RAC or no RAC there is also a minimum of two public redo strands as well. In larger systems there may be more (number of CPUs divided by 16). These public redo strands also contribute to latch reduction. The number of these strands can be changed by use of the hidden parameter “_log_parallelism_max”.
In relatively quiet systems only one public redo strand may be in use but even with as few as two concurrent sessions busy generating redo you can see the second redo strand being used. When that happens, LGWR writes out the data in the public redo strands sequentially!
How do I know this?
Well, I was performing a rather artificial insert-only performance test on one instance of an 11.2 RAC database on a 64-CPU system with a suspected faulty I/O subsystem (don’t ask). LGWR was spending 90% of its time in ‘log file parallel write’ (LFPW) and about 10% of the time on the CPU. I had taken the advice in Kevin’s article above and “reniced” LGWR so I was fairly sure that LGWR rescheduling was not a big issue: throughput was limited by the I/O subsystem.
Nevertheless, ‘log file sync’ (LFS) wait events averaged 4 or 5 times the LFPW times despite the average CPU utilisation only being about 25%. Theoretically, one would expect that the average LFS time would be somewhat more than 50% higher than LFPW in a system that is limited by LGWR I/O: if LGWR has just started an I/O at the time that you commit then you have to wait for that I/O to finish as well as your own that follows. If you are luckier LGWR may just finish an I/O as you commit and now you just have to wait for your own I/O. This gives an average LFS/LFPW ratio of 1.5. Given the fact that you are still in LFS when LGWR is on the CPU doing its post processing I thought that LFS should be a little higher than 50% above LFPW but certainly not 300% or 400% higher.

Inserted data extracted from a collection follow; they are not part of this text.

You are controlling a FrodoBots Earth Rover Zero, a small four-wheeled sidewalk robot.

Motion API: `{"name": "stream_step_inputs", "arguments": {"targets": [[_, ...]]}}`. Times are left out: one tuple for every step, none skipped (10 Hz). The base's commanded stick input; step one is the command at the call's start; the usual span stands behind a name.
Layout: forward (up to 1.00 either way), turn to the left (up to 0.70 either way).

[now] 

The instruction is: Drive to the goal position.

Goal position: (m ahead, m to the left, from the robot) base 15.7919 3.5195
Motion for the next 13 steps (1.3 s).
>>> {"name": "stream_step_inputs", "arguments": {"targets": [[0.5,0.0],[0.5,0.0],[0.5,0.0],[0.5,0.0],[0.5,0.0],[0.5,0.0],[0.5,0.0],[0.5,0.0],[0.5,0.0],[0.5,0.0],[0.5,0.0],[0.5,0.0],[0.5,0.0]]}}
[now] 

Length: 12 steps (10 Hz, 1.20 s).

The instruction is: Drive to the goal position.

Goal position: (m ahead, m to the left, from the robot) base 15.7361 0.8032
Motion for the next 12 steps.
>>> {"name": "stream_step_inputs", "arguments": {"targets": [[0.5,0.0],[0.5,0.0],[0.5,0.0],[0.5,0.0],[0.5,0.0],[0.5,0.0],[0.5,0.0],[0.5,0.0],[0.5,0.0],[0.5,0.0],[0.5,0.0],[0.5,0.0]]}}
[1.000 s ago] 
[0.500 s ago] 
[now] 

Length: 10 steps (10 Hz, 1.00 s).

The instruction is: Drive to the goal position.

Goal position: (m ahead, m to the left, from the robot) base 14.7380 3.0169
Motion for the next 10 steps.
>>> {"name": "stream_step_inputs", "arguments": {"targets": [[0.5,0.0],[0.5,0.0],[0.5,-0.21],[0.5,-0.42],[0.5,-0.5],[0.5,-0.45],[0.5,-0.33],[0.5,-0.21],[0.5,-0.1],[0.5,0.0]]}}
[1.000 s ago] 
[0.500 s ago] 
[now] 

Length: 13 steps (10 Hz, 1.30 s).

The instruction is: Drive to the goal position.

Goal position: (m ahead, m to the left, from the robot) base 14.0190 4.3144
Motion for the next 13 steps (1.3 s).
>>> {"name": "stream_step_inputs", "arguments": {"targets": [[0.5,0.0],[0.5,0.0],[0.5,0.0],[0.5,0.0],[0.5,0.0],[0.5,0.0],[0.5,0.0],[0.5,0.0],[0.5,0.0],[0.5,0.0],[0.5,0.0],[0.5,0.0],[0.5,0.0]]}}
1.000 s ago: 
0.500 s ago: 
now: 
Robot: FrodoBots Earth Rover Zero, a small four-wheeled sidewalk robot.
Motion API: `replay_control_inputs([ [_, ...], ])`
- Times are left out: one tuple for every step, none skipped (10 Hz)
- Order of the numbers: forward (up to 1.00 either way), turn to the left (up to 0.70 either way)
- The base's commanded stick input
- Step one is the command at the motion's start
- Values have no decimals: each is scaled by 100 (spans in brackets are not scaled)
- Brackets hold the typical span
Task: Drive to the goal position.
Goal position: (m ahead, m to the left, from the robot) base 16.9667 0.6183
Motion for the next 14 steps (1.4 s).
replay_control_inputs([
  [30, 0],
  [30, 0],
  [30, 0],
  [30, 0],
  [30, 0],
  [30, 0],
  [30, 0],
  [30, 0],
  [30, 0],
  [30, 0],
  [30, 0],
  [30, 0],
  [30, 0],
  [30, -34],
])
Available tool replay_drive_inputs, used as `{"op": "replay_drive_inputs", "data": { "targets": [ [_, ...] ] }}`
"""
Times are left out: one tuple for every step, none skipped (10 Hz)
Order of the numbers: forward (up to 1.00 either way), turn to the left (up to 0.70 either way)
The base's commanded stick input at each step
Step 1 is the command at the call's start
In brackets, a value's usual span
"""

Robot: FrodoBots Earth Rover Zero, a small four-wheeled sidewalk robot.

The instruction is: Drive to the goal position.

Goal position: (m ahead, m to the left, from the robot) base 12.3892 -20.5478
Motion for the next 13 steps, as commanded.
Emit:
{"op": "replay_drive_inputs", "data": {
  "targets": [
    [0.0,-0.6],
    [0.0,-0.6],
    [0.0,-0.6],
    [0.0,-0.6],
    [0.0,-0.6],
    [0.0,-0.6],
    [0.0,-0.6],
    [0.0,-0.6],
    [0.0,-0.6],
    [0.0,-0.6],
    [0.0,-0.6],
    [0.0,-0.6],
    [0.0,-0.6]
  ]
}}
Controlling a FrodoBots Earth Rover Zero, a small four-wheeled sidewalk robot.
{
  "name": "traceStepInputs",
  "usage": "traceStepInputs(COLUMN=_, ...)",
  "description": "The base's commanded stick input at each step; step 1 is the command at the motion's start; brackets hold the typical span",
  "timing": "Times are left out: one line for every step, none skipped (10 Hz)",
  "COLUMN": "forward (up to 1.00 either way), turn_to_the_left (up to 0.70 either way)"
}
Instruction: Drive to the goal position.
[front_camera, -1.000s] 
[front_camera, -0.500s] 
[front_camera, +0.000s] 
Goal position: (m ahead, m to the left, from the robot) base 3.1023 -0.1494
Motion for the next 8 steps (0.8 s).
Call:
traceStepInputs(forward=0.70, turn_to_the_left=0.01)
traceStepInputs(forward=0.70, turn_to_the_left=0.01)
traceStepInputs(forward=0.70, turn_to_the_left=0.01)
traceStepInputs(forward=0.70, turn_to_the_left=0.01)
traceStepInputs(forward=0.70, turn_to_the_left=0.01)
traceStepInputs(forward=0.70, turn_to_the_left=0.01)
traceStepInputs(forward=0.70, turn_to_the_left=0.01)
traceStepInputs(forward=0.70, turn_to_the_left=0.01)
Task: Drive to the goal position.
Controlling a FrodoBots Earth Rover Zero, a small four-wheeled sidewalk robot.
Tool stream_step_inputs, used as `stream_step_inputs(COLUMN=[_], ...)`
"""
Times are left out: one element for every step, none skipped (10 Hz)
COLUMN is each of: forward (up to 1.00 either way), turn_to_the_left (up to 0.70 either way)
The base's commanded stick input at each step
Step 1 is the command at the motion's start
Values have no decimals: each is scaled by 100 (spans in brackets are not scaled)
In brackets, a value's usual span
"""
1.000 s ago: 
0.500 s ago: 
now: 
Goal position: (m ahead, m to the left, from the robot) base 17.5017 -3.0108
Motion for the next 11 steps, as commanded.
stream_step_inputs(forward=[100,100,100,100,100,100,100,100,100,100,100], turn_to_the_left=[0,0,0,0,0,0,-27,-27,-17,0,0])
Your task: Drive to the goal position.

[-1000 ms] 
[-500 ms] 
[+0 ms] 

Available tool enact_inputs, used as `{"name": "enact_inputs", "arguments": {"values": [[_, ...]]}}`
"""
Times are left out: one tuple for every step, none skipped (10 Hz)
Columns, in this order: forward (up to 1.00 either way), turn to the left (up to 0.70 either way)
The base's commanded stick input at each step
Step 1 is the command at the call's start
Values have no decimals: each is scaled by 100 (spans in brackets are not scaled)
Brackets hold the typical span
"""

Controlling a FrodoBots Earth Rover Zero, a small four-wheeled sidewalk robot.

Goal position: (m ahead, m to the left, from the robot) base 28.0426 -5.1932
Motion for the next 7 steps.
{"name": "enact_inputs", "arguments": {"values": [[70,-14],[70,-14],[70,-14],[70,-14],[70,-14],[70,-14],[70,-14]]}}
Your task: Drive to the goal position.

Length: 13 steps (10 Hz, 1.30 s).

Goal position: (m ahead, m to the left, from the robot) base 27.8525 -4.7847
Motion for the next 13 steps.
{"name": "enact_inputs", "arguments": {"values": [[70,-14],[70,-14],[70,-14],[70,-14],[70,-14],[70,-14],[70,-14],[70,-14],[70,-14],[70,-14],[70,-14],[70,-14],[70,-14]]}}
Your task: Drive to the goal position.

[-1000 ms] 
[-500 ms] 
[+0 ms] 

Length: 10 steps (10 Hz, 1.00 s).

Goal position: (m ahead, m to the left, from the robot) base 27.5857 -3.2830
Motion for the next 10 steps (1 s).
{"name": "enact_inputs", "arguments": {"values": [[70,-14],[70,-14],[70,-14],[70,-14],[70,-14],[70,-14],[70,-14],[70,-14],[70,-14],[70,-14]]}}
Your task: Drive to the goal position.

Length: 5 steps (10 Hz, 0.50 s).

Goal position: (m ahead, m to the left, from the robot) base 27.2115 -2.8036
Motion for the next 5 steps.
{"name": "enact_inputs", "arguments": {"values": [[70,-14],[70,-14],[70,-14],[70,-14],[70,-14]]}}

Explanations revolving around ‘CPU storms’ didn’t seem plausible so I had to dig deeper. Well, by ‘digging deeper’ I mean a) posting a question on OTN and asking for help from ‘knowledgeable friends’. When that failed b) guessing. I eventually guessed correctly when I set “_log_parallelism_max” to 1 (it was previously 4 on my 64 CPU system).

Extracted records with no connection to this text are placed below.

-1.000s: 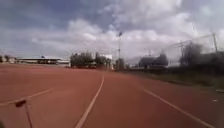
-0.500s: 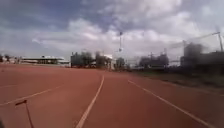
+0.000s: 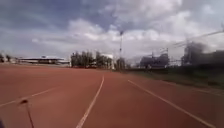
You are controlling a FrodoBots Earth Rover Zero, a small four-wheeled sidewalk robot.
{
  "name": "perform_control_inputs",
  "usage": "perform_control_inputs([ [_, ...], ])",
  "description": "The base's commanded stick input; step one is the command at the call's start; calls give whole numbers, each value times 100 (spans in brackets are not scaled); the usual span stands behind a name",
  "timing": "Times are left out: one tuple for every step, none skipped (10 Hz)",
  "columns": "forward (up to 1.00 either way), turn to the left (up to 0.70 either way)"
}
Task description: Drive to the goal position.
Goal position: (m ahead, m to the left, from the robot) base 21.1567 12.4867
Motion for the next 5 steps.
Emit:
perform_control_inputs([
  [70,0],
  [70,0],
  [70,0],
  [70,0],
  [70,0],
])
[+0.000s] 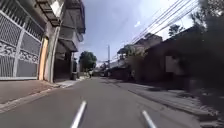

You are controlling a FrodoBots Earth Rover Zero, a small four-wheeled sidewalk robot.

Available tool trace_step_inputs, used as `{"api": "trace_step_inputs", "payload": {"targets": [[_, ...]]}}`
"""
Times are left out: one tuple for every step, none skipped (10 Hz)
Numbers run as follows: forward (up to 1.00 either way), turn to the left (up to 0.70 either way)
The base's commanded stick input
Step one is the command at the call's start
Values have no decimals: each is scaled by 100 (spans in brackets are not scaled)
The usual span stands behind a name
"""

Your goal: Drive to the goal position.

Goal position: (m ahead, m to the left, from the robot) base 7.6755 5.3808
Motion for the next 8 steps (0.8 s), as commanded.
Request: {"api": "trace_step_inputs", "payload": {"targets": [[100, 0], [100, 0], [100, 0], [100, 0], [100, 0], [100, 0], [100, 0], [100, 0]]}}
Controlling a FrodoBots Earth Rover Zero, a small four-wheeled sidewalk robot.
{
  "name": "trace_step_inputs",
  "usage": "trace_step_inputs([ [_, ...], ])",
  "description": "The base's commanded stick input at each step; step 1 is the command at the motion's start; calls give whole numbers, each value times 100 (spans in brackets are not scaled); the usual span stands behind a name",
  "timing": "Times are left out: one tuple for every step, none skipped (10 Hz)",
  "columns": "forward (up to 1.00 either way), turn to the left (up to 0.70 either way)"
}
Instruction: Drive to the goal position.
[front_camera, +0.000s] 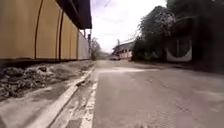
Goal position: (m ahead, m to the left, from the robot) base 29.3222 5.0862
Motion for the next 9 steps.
trace_step_inputs([
  [70, 0],
  [70, 0],
  [70, 0],
  [70, 0],
  [70, 0],
  [70, 0],
  [70, 0],
  [70, 0],
  [70, 15],
])
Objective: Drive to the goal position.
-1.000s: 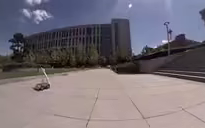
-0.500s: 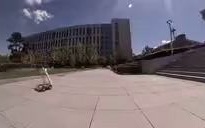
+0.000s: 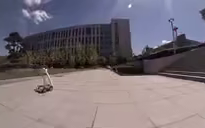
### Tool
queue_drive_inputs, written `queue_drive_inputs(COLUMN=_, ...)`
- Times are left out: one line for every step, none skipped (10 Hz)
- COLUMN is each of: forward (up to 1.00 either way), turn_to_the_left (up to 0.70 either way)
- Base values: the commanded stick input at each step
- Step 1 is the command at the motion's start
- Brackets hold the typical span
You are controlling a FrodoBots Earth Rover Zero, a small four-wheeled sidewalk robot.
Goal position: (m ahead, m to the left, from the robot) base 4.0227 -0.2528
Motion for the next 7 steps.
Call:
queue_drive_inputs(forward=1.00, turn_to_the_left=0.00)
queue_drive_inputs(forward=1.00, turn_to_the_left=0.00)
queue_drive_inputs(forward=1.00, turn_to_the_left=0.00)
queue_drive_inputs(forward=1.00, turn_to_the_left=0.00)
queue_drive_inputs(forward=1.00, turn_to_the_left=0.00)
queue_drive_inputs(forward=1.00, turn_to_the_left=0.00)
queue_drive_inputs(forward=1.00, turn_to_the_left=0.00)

The faulty I/O subsystem had (has) a characteristic that throughput is several times higher when the I/O size is larger. The reason for this is not yet known. However, when the initialisation parameter change was made:
- The average size of the I/O increased several times
- The (faulty) I/O subsystem throughput increased several fold
- The LFS time came back down to just over 50% of the LFPW time.

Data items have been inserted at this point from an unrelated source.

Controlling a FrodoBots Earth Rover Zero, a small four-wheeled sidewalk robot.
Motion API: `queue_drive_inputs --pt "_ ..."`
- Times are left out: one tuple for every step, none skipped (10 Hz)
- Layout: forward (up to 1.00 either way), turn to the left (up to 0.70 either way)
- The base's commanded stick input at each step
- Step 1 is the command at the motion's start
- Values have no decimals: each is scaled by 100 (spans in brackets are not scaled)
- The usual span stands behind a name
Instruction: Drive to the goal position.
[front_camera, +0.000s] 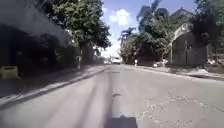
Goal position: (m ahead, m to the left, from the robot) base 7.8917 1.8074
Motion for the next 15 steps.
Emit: queue_drive_inputs --pt "100 -1" --pt "100 -1" --pt "100 -1" --pt "100 -1" --pt "100 -1" --pt "100 -1" --pt "100 -1" --pt "100 -1" --pt "100 -1" --pt "100 -1" --pt "100 -1" --pt "100 -1" --pt "100 -1" --pt "100 -1" --pt "100 -1"
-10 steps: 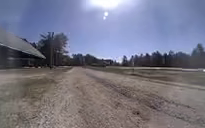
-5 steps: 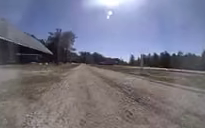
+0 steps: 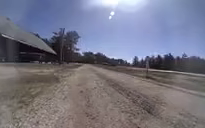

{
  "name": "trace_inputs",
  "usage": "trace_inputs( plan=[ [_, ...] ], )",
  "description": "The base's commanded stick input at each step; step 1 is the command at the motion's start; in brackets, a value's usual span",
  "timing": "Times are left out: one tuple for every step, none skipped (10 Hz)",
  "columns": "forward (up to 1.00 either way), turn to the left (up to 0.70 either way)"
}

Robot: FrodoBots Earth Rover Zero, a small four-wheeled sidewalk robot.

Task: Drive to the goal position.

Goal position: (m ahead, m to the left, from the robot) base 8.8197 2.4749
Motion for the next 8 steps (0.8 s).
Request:
trace_inputs(
  plan=[
    [0.70, 0.00],
    [0.70, 0.00],
    [0.70, 0.00],
    [0.70, 0.00],
    [0.70, 0.00],
    [0.70, 0.00],
    [0.70, 0.00],
    [0.70, 0.00]
  ],
)
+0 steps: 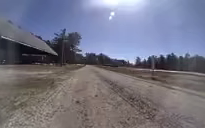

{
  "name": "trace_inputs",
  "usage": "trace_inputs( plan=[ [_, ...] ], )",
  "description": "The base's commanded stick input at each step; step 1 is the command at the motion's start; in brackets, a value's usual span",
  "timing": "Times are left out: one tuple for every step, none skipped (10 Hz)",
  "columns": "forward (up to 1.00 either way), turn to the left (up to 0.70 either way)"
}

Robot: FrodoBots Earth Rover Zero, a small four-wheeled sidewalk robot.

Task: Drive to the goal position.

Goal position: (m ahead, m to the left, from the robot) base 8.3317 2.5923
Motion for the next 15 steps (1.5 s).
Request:
trace_inputs(
  plan=[
    [0.70, 0.00],
    [0.70, 0.00],
    [0.70, 0.00],
    [0.70, 0.00],
    [0.70, 0.00],
    [0.70, 0.00],
    [0.70, 0.00],
    [0.70, 0.00],
    [0.70, 0.35],
    [0.70, 0.03],
    [0.70, 0.00],
    [0.70, 0.00],
    [0.70, 0.00],
    [0.70, 0.00],
    [0.70, 0.00]
  ],
)
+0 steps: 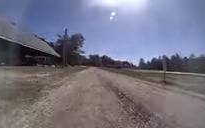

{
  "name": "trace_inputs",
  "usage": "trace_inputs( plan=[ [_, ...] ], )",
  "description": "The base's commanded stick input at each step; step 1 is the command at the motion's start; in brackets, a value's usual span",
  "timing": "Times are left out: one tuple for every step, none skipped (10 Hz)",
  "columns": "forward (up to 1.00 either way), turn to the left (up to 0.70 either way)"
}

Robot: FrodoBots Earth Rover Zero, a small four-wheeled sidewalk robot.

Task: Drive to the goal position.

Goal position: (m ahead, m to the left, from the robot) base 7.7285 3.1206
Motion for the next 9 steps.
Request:
trace_inputs(
  plan=[
    [0.70, 0.00],
    [0.70, 0.00],
    [0.70, 0.00],
    [0.70, 0.00],
    [0.70, 0.00],
    [0.70, 0.00],
    [0.70, 0.00],
    [0.70, 0.00],
    [0.70, 0.00]
  ],
)
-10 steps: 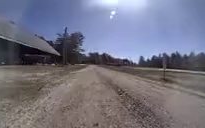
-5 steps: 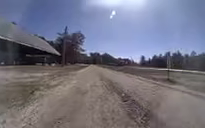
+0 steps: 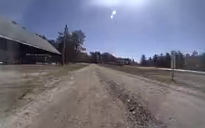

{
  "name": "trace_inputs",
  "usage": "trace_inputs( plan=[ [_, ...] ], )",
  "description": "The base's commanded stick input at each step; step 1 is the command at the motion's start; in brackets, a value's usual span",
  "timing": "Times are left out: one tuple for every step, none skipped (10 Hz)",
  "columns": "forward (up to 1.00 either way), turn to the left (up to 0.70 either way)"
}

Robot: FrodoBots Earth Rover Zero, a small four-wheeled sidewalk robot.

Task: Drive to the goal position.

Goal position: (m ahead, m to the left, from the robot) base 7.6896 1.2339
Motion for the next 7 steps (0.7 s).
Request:
trace_inputs(
  plan=[
    [0.70, 0.00],
    [0.70, 0.03],
    [0.70, 0.18],
    [0.70, 0.33],
    [0.70, 0.01],
    [0.70, 0.00],
    [0.70, 0.00]
  ],
)
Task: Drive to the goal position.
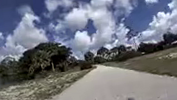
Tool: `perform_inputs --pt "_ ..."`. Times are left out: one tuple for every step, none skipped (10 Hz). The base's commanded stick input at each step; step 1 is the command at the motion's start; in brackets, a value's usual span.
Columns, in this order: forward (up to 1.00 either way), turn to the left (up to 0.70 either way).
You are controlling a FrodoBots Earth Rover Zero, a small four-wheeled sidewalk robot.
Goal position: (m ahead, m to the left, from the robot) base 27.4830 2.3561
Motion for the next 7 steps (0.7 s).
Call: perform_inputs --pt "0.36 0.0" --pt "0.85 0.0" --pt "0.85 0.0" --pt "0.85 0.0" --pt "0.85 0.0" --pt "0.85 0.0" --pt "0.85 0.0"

- LGWR started waiting on the idle event ‘rdbms ipc message’; the system was no longer limited by I/O.
- Latching increased thus proving that the long term solution was to fix the I/O subsystem not make unsupported changes to initialisation parameters!
I then set about trying to devise some kind of experiment that others can repeat to verify my conclusions. The problem is that the only way to get more than one public redo strand in play is to have sufficient redo being generated that a redo allocation latch collision occurs. You can easily generate this scenario. You can also prove that the number of transactions being committed each write (redo size/commit size) is much less than the number of processes in LFS but I can’t think of a way to prove that this discrepancy is caused by I/O serialisation without a faulty I/O subsystem. Sure you can run a trace and see that there are multiple LFPW events between idle ‘rdbms ipc message’ events but that is hardly conclusive.
Any ideas on how to devise an experiment would be warmly welcomed. In the meantime I guess you will just have to take my word for it!